§ Required work
Return each line of the listing that follows in which the string "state" can be found.

§ Data below
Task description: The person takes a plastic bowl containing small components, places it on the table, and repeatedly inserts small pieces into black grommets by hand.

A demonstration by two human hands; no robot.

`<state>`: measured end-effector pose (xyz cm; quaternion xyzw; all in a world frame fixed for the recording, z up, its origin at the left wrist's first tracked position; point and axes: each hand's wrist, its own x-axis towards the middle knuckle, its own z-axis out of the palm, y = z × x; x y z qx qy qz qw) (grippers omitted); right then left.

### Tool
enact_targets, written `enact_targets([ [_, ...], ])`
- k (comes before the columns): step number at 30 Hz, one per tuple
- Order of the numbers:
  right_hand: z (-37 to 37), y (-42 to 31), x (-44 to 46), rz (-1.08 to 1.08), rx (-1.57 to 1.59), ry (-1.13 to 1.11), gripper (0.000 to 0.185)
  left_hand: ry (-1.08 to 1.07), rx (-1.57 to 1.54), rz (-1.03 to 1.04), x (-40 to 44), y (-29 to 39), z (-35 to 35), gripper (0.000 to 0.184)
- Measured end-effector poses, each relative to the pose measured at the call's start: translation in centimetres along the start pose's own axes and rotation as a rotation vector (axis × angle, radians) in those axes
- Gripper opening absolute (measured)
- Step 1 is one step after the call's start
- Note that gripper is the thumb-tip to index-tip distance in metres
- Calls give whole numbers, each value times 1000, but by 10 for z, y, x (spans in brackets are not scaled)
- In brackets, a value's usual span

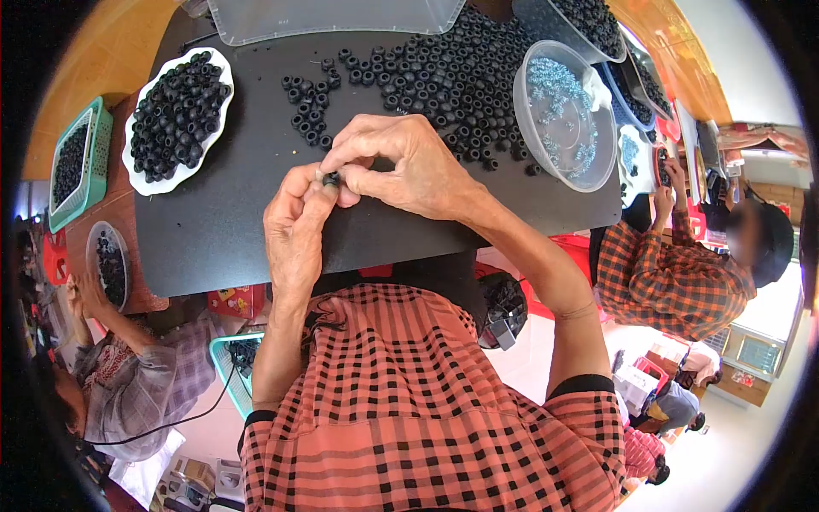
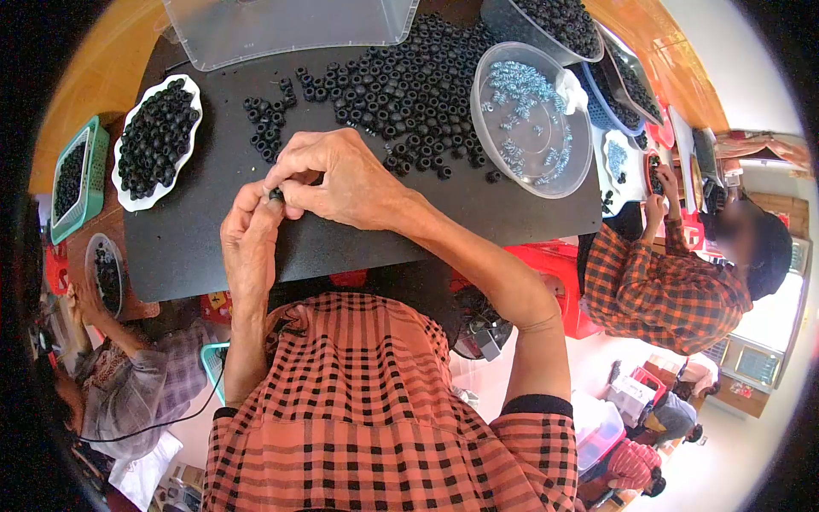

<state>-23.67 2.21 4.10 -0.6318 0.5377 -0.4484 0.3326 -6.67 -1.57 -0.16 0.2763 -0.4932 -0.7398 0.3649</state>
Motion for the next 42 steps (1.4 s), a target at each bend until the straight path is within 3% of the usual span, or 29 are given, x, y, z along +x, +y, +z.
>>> enact_targets([
  [11, 9, 6, -1, -235, -111, 80, 20, 13, -49, -31, 0, -4, -5, 17],
  [13, 7, 4, -1, -204, -79, 79, 20, -53, -206, -45, 1, -3, -6, 15],
  [20, 13, 11, -9, -43, 14, 109, 18, -78, -273, -99, 3, 0, -7, 15],
  [29, 10, 14, -9, -171, -56, 102, 22, -69, -185, -106, 3, 1, -6, 17],
  [42, 26, 6, -18, -83, -50, 225, 26, 15, -68, -85, 1, -1, -4, 15],
])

§ Response to this exercise
`<state>`: measured end-effector pose (xyz cm; quaternion xyzw; all in a world frame fixed for the recording, z up, its origin at the left wrist's first tracked position; point and axes: each hand's wrist, its own x-axis towards the middle knuckle, its own z-axis out of the palm, y = z × x; x y z qx qy qz qw) (grippers omitted); right then left.
<state>-23.67 2.21 4.10 -0.6318 0.5377 -0.4484 0.3326 -6.67 -1.57 -0.16 0.2763 -0.4932 -0.7398 0.3649</state>

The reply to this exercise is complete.